## Description of the task:
Pull every line holding the word "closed" out of the data and copy it.

## Source data:
● ● ● ●
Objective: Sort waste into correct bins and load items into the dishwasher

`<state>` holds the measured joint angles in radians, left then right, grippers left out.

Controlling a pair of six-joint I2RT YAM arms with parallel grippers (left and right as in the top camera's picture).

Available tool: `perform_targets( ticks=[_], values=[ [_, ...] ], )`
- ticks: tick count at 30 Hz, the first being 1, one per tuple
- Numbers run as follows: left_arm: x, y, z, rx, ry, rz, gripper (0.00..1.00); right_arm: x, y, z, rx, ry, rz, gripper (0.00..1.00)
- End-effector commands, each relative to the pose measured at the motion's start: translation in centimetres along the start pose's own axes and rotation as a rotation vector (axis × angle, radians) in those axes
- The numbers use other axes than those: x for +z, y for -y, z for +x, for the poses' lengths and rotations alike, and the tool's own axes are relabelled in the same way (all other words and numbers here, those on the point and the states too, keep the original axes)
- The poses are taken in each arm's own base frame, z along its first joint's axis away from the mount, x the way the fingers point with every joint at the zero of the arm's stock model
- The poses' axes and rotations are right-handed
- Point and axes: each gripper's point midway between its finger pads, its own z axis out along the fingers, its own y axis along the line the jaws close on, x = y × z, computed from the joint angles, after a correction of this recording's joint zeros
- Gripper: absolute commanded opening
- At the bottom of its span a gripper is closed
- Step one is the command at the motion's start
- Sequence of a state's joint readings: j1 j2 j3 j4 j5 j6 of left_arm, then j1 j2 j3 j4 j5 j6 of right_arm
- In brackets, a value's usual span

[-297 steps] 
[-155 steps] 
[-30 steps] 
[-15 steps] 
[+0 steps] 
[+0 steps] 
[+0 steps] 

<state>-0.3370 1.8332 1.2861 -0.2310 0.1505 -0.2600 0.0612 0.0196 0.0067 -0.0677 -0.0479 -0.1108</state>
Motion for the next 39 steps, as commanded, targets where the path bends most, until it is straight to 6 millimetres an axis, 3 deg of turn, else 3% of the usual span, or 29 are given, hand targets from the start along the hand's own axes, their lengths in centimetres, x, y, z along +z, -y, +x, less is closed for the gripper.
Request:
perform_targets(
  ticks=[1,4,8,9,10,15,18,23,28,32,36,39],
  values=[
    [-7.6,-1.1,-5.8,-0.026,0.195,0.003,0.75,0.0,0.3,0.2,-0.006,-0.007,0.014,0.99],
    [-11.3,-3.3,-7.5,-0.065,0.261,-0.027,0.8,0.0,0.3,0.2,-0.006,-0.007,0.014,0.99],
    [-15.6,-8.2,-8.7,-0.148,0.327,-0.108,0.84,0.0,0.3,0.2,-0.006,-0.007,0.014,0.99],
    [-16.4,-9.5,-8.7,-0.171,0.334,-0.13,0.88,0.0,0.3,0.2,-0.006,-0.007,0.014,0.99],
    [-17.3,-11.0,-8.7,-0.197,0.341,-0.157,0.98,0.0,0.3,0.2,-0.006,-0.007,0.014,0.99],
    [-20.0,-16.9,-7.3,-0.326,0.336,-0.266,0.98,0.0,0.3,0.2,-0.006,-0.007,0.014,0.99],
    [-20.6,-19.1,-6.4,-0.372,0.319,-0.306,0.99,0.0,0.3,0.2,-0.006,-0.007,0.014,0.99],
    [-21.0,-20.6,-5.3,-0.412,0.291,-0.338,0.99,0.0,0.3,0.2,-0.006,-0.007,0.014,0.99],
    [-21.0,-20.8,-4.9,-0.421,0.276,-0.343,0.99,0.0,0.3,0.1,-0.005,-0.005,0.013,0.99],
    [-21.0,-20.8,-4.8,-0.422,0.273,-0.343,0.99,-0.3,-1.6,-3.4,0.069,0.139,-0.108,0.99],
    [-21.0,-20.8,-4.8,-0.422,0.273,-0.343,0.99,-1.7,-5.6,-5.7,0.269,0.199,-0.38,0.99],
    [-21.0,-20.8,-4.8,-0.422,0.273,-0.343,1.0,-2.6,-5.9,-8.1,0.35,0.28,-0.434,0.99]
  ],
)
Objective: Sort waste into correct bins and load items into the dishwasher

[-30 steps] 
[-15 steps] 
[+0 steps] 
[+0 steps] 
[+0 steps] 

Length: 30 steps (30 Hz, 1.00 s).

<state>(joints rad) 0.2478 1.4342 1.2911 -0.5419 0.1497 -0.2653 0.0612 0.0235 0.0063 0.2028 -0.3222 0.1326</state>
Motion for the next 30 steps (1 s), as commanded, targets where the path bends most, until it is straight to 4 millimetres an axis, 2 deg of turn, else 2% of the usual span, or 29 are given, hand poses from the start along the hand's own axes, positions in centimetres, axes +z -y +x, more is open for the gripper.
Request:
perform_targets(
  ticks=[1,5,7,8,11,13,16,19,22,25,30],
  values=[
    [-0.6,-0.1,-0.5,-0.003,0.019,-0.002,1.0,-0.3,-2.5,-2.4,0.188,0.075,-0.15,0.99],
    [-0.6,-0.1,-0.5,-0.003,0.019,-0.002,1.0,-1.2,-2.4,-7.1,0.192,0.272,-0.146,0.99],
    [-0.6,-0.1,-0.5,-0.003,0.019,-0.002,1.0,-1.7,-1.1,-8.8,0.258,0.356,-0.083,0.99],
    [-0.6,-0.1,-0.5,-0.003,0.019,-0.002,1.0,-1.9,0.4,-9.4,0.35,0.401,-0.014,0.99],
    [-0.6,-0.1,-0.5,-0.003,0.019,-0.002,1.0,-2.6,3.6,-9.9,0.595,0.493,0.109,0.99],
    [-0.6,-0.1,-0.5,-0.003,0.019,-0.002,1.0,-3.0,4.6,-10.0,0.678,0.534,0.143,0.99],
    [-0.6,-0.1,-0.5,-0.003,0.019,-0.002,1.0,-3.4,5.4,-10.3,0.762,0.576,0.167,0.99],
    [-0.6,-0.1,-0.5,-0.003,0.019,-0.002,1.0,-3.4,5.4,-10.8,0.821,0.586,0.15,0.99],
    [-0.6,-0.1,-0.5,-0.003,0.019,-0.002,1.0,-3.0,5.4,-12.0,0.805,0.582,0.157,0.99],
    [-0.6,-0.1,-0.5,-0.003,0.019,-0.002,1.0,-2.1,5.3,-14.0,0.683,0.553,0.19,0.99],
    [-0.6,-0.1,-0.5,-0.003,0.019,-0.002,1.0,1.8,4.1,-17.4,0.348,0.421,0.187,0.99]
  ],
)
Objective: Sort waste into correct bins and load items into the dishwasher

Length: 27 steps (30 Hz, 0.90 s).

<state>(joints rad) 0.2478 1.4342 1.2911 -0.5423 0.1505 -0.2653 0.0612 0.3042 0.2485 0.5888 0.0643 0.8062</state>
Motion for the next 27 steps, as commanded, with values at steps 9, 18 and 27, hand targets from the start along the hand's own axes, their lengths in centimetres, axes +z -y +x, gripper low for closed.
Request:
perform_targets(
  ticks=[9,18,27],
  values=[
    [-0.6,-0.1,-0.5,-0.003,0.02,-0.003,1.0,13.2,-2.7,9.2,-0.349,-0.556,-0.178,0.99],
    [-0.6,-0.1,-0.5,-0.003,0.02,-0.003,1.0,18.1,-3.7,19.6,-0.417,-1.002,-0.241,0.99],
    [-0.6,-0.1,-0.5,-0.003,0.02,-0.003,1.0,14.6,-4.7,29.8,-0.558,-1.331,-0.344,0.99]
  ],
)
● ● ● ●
## Result:
- At the bottom of its span a gripper is closed
Motion for the next 39 steps, as commanded, targets where the path bends most, until it is straight to 6 millimetres an axis, 3 deg of turn, else 3% of the usual span, or 29 are given, hand targets from the start along the hand's own axes, their lengths in centimetres, x, y, z along +z, -y, +x, less is closed for the gripper.
Motion for the next 27 steps, as commanded, with values at steps 9, 18 and 27, hand targets from the start along the hand's own axes, their lengths in centimetres, axes +z -y +x, gripper low for closed.

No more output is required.